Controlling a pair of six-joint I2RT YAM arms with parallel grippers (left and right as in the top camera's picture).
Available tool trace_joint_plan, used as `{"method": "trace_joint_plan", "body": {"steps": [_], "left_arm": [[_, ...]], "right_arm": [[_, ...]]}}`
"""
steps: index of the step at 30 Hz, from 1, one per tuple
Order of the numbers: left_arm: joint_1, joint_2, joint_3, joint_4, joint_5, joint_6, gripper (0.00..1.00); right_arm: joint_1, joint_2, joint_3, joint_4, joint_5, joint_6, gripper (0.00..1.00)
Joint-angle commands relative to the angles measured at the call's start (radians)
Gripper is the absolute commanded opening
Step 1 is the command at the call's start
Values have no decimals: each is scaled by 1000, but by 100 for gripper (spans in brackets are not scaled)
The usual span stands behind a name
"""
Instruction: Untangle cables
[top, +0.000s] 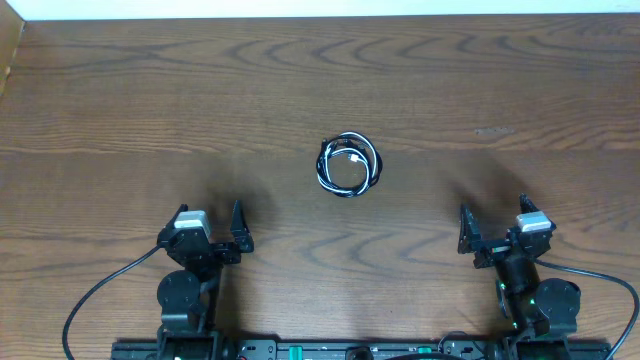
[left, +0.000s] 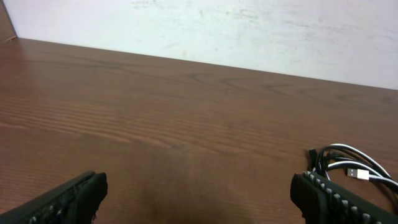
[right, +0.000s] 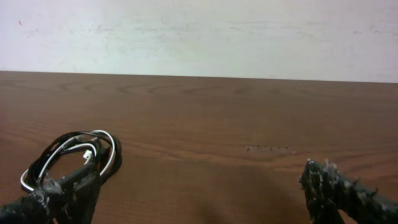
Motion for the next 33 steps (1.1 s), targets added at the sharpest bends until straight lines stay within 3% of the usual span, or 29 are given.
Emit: {"method": "trace_joint_plan", "body": {"steps": [1, 33], "left_arm": [[5, -1, -11, -44, -21, 16, 100], [5, -1, -11, -44, -21, 16, 100]], "right_arm": [[6, 1, -2, -2, -6, 2, 99], [6, 1, -2, -3, 13, -6, 99]]}}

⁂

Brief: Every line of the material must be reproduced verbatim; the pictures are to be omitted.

Answer space:
Controlling a pair of six-joint I2RT YAM arms with parallel grippers (left and right as in the top camera's picture).
Available tool trace_joint_plan, used as `{"method": "trace_joint_plan", "body": {"steps": [_], "left_arm": [[_, ...]], "right_arm": [[_, ...]]}}`
"""
steps: index of the step at 30 Hz, from 1, one per tuple
Order of the numbers: left_arm: joint_1, joint_2, joint_3, joint_4, joint_5, joint_6, gripper (0.00..1.00); right_arm: joint_1, joint_2, joint_3, joint_4, joint_5, joint_6, gripper (0.00..1.00)
Joint-angle commands relative to the angles measured at the call's start (radians)
Gripper is the absolute commanded opening
Step 1 is the command at the call's start
Values have no decimals: each is scaled by 1000, but by 100 for gripper (spans in brackets are not scaled)
The usual span stands behind a name
"""
Instruction: Untangle cables
[top, +0.000s] 
[left, +0.000s] 
[right, +0.000s] 
Motion for the next 33 steps (1.1 s), targets added at the sharpest bends until straight lines stay within 3% of the usual span, or 29 are given.
Emit: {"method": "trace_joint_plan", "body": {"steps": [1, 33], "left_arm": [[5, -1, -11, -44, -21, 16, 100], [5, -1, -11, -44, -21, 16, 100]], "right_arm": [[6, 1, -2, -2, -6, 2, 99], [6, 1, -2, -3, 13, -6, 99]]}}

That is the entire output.